• [TASK BRIEF]:
Find every line below with the word "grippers" in it, and copy each one.

--- --- ---

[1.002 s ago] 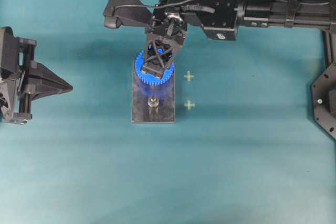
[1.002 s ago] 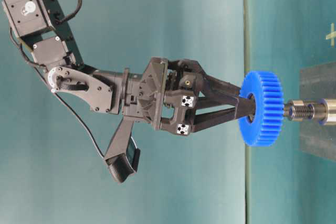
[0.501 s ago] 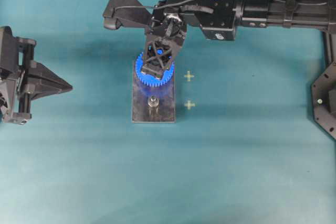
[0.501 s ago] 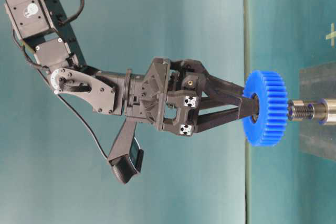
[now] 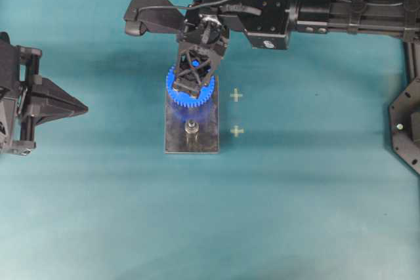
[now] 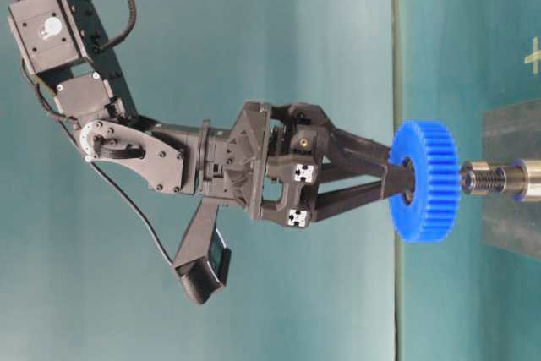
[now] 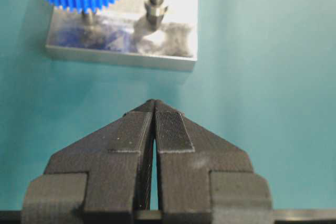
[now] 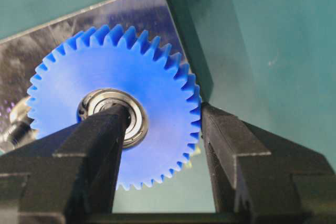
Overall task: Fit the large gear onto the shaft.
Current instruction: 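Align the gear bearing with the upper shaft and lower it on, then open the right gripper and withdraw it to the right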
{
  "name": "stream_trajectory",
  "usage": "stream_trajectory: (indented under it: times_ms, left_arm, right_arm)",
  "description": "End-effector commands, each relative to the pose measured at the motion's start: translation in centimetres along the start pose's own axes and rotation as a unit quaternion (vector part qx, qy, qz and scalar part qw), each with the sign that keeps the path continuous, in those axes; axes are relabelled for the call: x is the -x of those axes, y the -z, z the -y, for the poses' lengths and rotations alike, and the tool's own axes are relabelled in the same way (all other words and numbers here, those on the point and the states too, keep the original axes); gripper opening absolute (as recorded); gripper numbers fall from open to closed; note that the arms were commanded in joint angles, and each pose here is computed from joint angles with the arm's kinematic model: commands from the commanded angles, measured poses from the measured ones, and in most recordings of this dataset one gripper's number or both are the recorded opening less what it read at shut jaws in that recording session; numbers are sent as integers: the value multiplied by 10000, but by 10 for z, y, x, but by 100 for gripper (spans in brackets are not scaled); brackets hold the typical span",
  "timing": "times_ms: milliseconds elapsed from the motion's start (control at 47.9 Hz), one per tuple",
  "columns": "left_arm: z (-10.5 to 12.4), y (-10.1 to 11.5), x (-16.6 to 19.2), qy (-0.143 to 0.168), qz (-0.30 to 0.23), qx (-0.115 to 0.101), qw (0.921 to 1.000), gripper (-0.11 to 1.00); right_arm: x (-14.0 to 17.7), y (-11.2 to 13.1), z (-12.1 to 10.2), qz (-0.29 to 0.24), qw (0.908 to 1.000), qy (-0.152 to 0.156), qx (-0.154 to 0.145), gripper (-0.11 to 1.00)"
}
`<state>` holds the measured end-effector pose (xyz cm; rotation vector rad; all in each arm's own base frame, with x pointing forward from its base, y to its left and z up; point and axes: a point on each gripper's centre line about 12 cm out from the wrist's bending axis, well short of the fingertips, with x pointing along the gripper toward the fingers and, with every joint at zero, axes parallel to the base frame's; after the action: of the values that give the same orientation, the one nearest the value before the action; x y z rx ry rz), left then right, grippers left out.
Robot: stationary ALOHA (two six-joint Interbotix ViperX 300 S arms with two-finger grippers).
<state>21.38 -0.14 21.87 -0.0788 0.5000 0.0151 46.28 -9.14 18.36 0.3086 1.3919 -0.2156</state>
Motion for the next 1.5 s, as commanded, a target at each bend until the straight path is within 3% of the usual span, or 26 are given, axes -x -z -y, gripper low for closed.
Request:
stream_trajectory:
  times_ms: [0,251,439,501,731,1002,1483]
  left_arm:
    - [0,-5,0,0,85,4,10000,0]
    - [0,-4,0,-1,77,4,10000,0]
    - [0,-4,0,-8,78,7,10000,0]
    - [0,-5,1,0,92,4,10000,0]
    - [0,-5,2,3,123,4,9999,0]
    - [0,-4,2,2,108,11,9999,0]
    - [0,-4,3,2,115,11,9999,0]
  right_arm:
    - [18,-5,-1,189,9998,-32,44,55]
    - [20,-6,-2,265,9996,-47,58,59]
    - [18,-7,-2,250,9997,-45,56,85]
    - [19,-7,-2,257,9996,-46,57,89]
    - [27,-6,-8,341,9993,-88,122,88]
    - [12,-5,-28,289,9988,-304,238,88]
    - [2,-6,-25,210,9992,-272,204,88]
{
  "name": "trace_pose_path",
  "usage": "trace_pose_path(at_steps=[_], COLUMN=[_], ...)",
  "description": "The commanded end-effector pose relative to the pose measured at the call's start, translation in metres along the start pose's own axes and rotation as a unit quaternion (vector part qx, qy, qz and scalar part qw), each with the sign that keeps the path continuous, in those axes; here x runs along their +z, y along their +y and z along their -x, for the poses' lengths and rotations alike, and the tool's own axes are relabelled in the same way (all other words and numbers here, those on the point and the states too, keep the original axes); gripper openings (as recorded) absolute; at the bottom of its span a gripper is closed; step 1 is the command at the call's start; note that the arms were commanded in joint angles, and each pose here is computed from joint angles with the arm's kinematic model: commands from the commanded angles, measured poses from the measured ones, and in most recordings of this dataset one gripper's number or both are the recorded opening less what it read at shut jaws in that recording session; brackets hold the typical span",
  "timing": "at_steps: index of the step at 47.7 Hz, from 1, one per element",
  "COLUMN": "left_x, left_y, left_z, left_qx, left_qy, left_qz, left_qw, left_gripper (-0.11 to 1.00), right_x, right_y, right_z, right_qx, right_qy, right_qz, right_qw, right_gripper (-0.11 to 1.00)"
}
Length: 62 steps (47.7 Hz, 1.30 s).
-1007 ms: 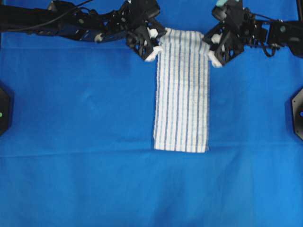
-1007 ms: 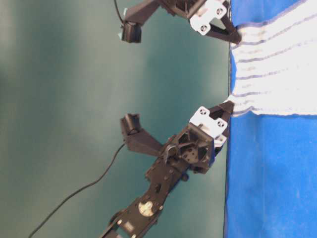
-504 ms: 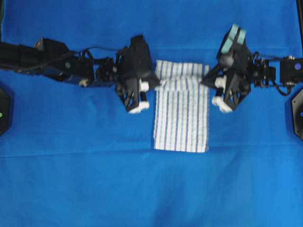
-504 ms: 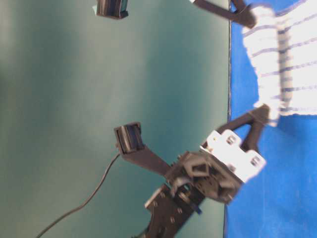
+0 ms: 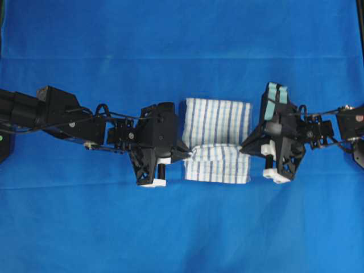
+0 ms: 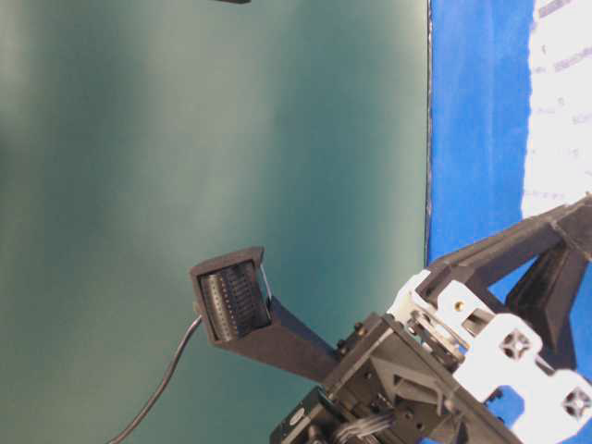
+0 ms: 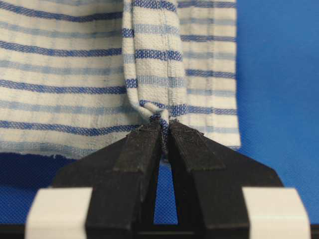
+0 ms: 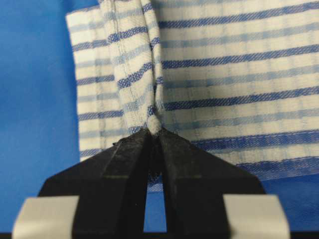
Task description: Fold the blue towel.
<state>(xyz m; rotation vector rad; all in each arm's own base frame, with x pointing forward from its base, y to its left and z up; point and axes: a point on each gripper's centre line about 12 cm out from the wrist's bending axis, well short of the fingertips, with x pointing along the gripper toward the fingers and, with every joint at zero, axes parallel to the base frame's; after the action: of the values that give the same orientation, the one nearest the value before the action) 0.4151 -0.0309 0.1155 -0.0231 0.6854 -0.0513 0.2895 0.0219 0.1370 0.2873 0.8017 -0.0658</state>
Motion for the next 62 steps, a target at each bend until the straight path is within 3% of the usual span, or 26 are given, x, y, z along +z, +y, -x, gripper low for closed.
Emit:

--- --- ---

• [OUTPUT FOR THIS TASK]:
`<state>` holds the measured end-effector pose (xyz cm; rotation vector rad; all in each arm's own base frame, with x pointing forward from its base, y to its left and z up; point and axes: a point on each gripper's centre line about 12 cm out from the wrist's bending axis, well short of the fingertips, with x pointing along the gripper toward the fingers and, with every joint at zero, axes parallel to the base frame's; after the action: of the values that give the same orientation, the one nearest the value before the action; x y z rx ry rz), left then right, grippers left out.
Robot: stationary ALOHA (two six-joint Interbotix ViperX 300 S arms with two-finger grippers).

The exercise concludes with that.